Now, you’re probably saying “wait up, we already have that” since we have third party risk management and third party compliance management solutions starting to pop up, but those just represent a slice of Third Party Management requirements. Now you’re probably saying “but we have some very extensive supplier management solutions that do development and performance and they can be used” but the answer here again is that they represent another slice as they are not only supplier centric, but typically found in organizations that need to manage direct suppliers for quality and cost control — and typically not used to manage partners for consulting or implementation (which those systems have no capability to support).

Just like an organization needs a Risk 360 for it’s Risk Management function, it needs a TPM system to fully monitor and manage the third parties it works with, regardless of what it uses them for.

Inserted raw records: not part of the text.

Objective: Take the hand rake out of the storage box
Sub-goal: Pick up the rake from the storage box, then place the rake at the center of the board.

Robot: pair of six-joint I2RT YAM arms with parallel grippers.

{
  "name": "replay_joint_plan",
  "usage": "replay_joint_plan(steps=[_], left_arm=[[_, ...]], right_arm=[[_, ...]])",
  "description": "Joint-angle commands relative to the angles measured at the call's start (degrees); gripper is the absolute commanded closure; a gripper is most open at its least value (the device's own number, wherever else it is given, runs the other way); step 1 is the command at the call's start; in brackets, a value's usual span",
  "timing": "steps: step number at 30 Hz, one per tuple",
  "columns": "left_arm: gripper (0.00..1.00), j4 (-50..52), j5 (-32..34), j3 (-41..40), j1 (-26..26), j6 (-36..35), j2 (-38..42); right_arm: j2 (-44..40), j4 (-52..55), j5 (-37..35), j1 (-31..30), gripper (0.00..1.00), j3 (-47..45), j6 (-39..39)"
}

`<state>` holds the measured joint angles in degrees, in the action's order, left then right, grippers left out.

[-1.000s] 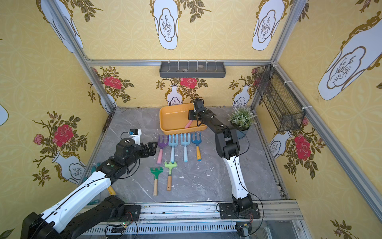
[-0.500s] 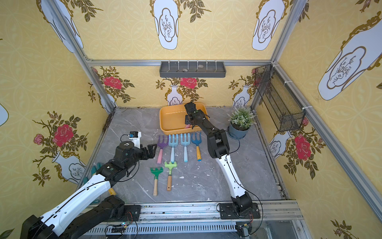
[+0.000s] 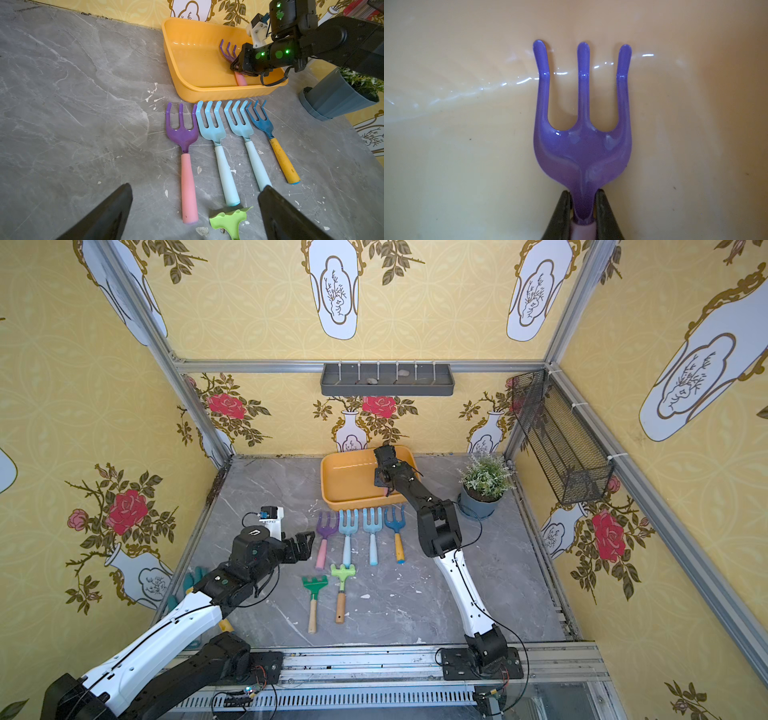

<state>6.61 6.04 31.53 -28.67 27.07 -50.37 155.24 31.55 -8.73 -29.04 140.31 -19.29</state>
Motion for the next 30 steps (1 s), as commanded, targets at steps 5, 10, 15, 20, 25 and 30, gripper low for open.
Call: replay_joint_plan(steps=[5,10,15,20,25,30], left_arm=[[0.0,0.9,1.0,-1.4,0.1,0.2,2.3],[0.0,1.8,2.2,-2.0,0.1,0.2,4.1],[0.0,3.6,3.5,-2.2,0.1,0.3,5.2],[0.0,5.2,5.2,-3.1,0.2,0.4,7.7],[0.0,6.0,5.4,-4.2,0.3,0.8,9.9],[0.0,7.7,5.3,-4.0,0.3,1.2,10.4]], right_arm=[[-5.0,-3.1,0.9,-0.1,0.97,-2.3,-0.3],[-12.0,-5.8,0.8,-0.5,1.0,-6.5,-0.3],[-23.2,-8.0,-0.1,-1.3,1.0,-17.1,-0.7],[-39.1,-7.9,-2.5,-5.2,1.0,-35.6,-4.2],[-58.5,-8.2,-11.1,-16.7,1.0,-59.8,-12.8],[-69.6,-1.6,-27.8,-38.3,1.0,-77.0,-32.7]])
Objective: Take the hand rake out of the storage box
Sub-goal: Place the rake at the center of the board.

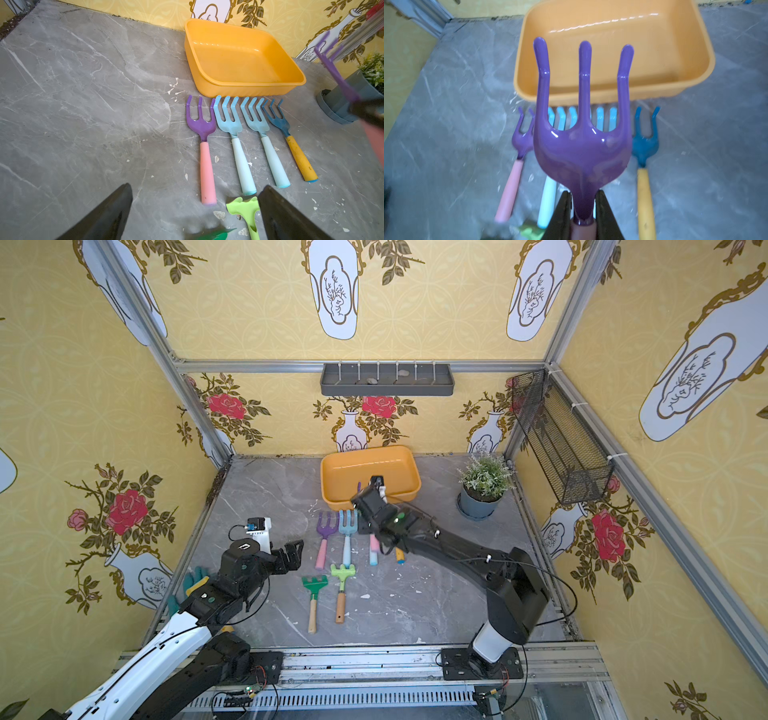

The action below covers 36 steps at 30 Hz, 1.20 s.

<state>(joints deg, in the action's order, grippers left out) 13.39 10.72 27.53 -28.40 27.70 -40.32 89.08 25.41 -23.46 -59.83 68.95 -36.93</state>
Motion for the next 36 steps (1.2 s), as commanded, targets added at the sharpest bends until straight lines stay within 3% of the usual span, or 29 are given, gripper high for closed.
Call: replay_joint_plan(steps=[1,4,8,15,21,28,36], left_arm=[[0.0,1.2,0.7,-0.1,0.1,0.7,0.6],[0.0,1.3,0.4,-0.5,0.2,0.9,1.7],[0.0,2.2,0.5,-1.0,0.2,1.1,3.1],[0.0,3.0,0.6,-1.3,0.2,1.2,3.5],[0.0,3.1,0.7,-1.0,0.3,1.2,2.5],[0.0,3.1,0.8,-0.9,0.2,1.1,1.4],[0.0,3.0,1.1,-1.0,0.3,1.1,1.2]], right_arm=[[-4.3,4.3,-13.2,-11.3,1.0,-8.6,-18.4],[-1.9,6.0,-11.0,-17.4,1.0,-11.8,-26.5],[3.6,8.2,-9.2,-20.3,1.0,-12.2,-33.1],[4.2,5.9,-6.0,-20.2,1.0,-16.2,-34.4],[4.1,-4.4,-2.6,-19.4,1.0,-22.1,-30.6],[7.1,-6.2,-0.4,-17.5,1.0,-21.7,-29.0],[7.5,-9.6,0.9,-17.1,0.92,-22.3,-26.3]])
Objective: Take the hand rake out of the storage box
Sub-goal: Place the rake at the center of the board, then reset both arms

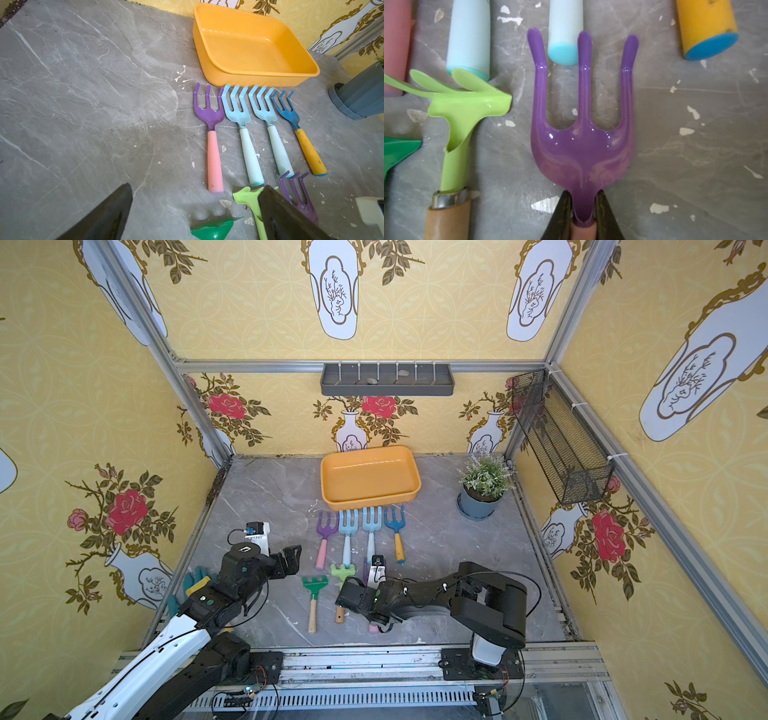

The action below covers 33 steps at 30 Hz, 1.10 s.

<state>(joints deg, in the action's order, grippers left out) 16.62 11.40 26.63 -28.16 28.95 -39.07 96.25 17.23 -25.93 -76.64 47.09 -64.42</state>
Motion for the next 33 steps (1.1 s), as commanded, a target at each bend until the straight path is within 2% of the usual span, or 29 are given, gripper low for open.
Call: replay_joint_plan(steps=[1,2,3,4,6,9,11,14,15,16,17,19,21,22,24,27,28,29,31,32,33], left_arm=[[0.0,-0.2,0.5,-0.1,0.0,-0.1,0.0],[0.0,-0.2,0.5,-0.1,0.0,-0.1,0.0],[0.0,-0.2,0.5,-0.1,0.0,-0.2,-0.1],[0.0,-0.2,0.7,-0.1,0.0,-0.2,-0.1],[0.0,-0.2,0.7,-0.1,0.0,-0.2,-0.3],[0.0,-0.2,0.8,-0.1,0.0,-0.2,-0.6],[0.0,-0.2,0.9,0.0,0.0,-0.1,-0.8],[0.0,-0.6,1.6,0.4,0.0,-0.1,-1.6],[0.0,-0.6,2.3,0.7,0.0,0.1,-2.0],[0.0,-0.8,3.7,1.1,0.0,0.2,-2.3],[0.0,-0.7,7.9,1.5,0.0,0.4,-2.9],[0.0,0.3,19.8,1.7,0.0,0.1,-3.5],[0.0,-10.3,24.9,-2.6,0.0,-10.4,-4.3],[0.0,-16.2,28.6,-4.1,0.6,-13.5,-5.3],[0.0,-17.5,26.9,-3.8,3.5,-15.9,-6.6],[0.0,-21.0,18.5,-4.4,12.8,-17.4,-7.9],[0.0,-26.6,14.6,-7.0,15.8,-20.3,-8.0],[0.0,-35.4,10.7,-11.5,18.5,-23.9,-8.4],[0.0,-60.5,3.6,-22.7,24.0,-25.1,-11.5],[0.0,-62.8,2.3,-23.3,25.4,-25.8,-12.6],[0.0,-57.1,0.3,-21.3,25.9,-26.0,-12.1]], right_arm=[[0.3,-1.7,3.5,-0.3,0.89,-0.7,1.2],[0.3,-1.8,3.5,-0.3,0.84,-0.7,1.2],[0.5,-1.7,3.4,-0.2,0.73,-0.7,1.2],[0.6,-1.2,3.3,-0.2,0.67,-0.4,0.9],[0.5,0.0,2.7,-0.3,0.64,0.2,0.8],[-1.2,2.1,2.0,-0.6,0.46,1.0,1.0],[-3.2,4.7,0.3,-0.7,0.41,2.3,1.4],[-7.8,10.9,-5.6,-0.7,0.19,5.4,3.5],[-9.6,13.4,-9.5,-0.2,0.01,6.8,4.7],[-11.2,14.7,-12.5,0.5,0.02,8.0,6.3],[-12.8,15.2,-15.4,1.8,0.03,9.1,9.2],[-15.9,12.3,-19.0,7.0,0.03,9.2,16.5],[-18.8,5.3,-19.5,13.9,0.03,6.5,25.1],[-20.5,-0.4,-18.4,17.8,0.03,3.9,30.8],[-25.0,-14.0,-16.3,24.0,0.03,-3.2,43.5],[-30.5,-35.6,-11.9,32.9,0.03,-15.5,60.7],[-31.2,-42.6,-7.3,36.8,0.03,-19.8,65.0],[-30.9,-47.7,-2.5,42.0,0.03,-23.5,67.3],[-27.7,-53.6,3.0,50.2,0.02,-26.6,66.0],[-26.6,-47.3,4.9,52.5,0.03,-23.6,63.3],[-25.3,-47.8,6.3,53.8,0.02,-22.9,64.7]])
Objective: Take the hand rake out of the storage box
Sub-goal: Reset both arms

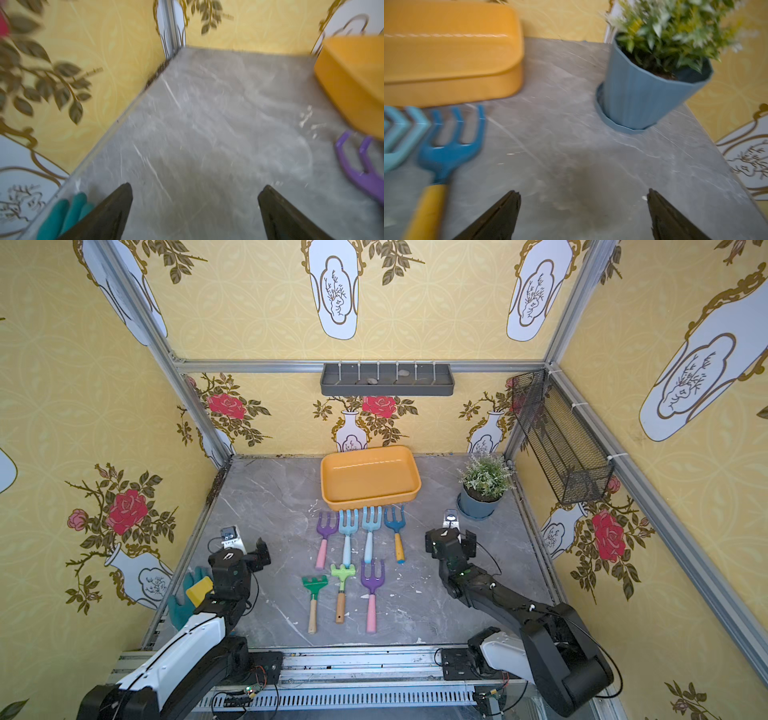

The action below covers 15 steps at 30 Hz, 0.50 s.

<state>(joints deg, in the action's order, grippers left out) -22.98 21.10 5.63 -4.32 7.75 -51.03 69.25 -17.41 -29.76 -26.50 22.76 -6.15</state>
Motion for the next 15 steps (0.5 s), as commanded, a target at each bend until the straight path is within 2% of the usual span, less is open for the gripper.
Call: replay_joint_plan(steps=[1,3,4,6,8,9,10,15], left_arm=[[0.0,-15.0,-12.2,1.5,3.8,-4.8,-1.2],[0.0,-18.5,-15.4,3.0,6.4,-4.6,-6.2],[0.0,-19.1,-17.0,3.4,7.4,-5.4,-8.2],[0.0,-33.1,-21.2,0.7,11.7,-3.0,-16.2],[0.0,-32.5,-24.7,2.4,11.6,-4.9,-20.2],[0.0,-33.1,-25.1,2.2,11.6,-4.8,-20.9],[0.0,-35.3,-25.1,1.2,11.6,-4.5,-21.4],[0.0,-34.1,-26.2,2.0,11.5,-5.4,-21.8]], right_arm=[[3.1,-16.2,10.9,4.1,0.02,0.7,8.3],[7.0,-25.3,11.4,6.8,0.02,-1.1,11.0],[8.0,-22.8,9.7,7.9,0.02,0.8,9.5],[8.4,-28.0,14.4,10.0,0.02,-0.8,10.1],[10.3,-39.3,23.4,16.2,0.02,-6.1,7.4],[12.3,-43.5,24.7,19.2,0.03,-7.8,4.7],[14.0,-48.5,24.2,19.8,0.03,-9.2,4.7],[16.2,-43.2,22.8,18.0,0.03,-5.8,5.8]])
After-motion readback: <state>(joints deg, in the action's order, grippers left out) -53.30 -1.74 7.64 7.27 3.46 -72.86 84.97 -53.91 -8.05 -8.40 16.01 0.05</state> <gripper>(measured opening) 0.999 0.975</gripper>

Having separate systems for product suppliers (SXM), contractors (CWM), services providers [for implementation, integration, and support) (TPRM), etc. not only gives a fragmented view of the organizational partner ecosystem, but doesn’t even give a complete view for any single partner. A services partner may provide you with internal headcount (CWM) and third party service outsourcing (TPRM). A product partner may provide you with goods (SDM) and select services (TPRM). And so on. Plus, there’s also quality control systems and customer support systems that will have relevant data on the partner performance.

In other words, you can’t just Assess-to-Monitor from a Risk perspective, but you also need to manage and develop as well. And while you might think that Risk360 could be a sub-offering, risks go beyond the entities you are dealing with to include risks that are independent of partner and sometimes specific locations.

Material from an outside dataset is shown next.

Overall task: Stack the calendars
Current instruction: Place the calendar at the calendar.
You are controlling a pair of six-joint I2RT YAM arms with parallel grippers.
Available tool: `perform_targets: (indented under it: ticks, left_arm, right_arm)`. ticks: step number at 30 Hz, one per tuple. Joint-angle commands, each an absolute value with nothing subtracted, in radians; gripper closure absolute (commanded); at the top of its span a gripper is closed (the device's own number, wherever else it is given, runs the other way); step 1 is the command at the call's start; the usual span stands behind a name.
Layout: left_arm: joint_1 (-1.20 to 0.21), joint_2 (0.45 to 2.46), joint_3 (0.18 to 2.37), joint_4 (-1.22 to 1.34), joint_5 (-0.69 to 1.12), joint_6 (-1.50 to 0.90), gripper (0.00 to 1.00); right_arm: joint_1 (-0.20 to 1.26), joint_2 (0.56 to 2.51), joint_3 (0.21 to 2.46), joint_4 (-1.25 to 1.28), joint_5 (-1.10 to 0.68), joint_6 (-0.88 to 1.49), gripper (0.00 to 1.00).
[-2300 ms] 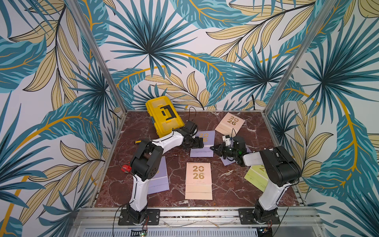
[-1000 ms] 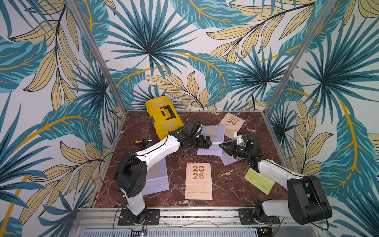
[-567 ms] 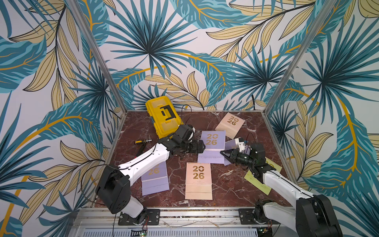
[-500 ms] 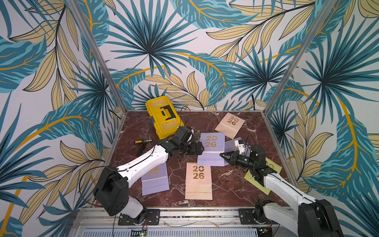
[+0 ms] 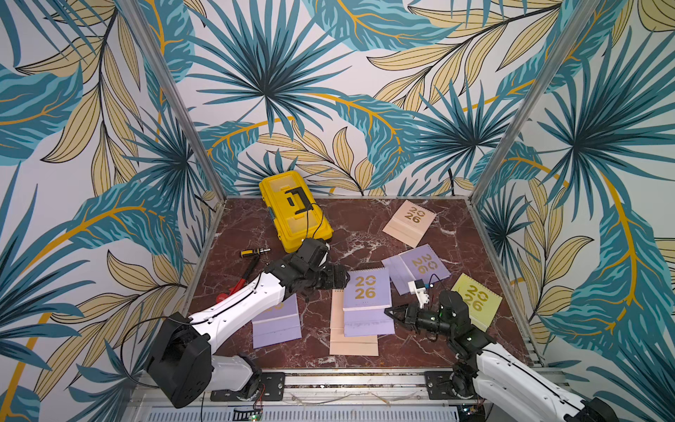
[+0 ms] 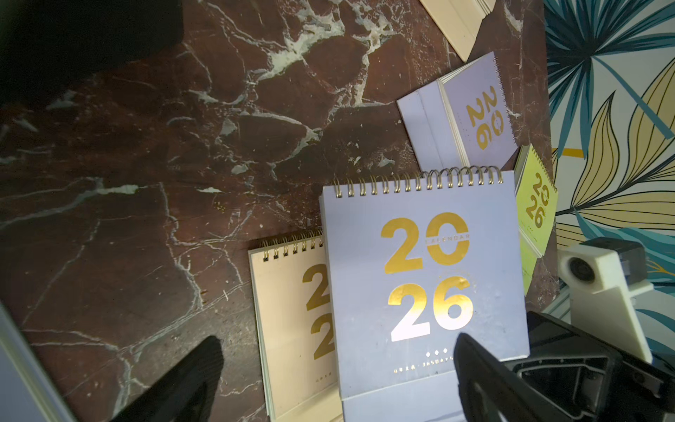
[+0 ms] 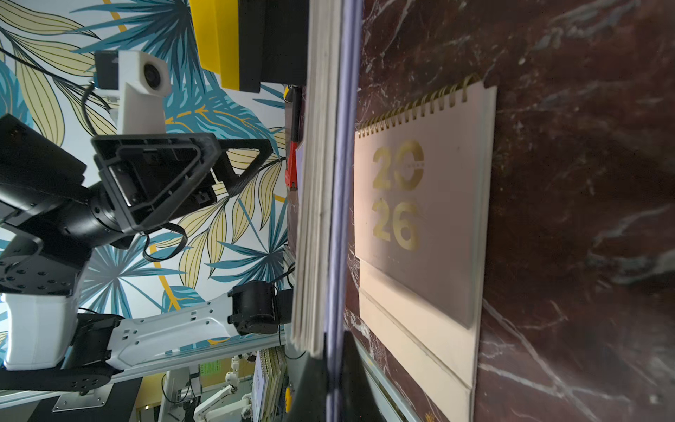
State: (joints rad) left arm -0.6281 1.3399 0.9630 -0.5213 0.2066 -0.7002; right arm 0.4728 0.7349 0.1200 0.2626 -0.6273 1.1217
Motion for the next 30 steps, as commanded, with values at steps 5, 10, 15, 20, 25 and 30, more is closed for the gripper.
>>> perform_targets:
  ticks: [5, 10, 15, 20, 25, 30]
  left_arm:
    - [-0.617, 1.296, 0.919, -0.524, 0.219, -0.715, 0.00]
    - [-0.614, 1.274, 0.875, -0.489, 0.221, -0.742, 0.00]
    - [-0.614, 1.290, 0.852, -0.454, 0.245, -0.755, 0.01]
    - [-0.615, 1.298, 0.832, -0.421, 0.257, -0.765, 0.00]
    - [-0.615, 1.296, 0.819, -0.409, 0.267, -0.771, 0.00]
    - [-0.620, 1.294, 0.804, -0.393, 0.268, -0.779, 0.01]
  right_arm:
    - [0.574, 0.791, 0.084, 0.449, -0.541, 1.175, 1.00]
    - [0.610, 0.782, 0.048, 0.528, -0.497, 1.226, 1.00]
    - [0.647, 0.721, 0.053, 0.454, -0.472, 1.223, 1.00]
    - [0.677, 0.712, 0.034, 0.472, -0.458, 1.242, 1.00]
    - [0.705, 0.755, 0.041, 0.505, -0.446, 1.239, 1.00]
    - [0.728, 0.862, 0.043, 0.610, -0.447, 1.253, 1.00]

5. Vertical Enterprise Project Management

Now, before you say the doctor has lost it, because we have more project management systems than we can shake a stick out, the reality is that most of these “project management” systems don’t really manage projects across the enterprise, and most don’t support anything beyond timelines, milestones, and resources — not nearly enough to handle the intricacies of complex projects that involve the entire enterprise like NPD/NPI, building/facility construction, partner-aware supply chain (re-)design, and so on.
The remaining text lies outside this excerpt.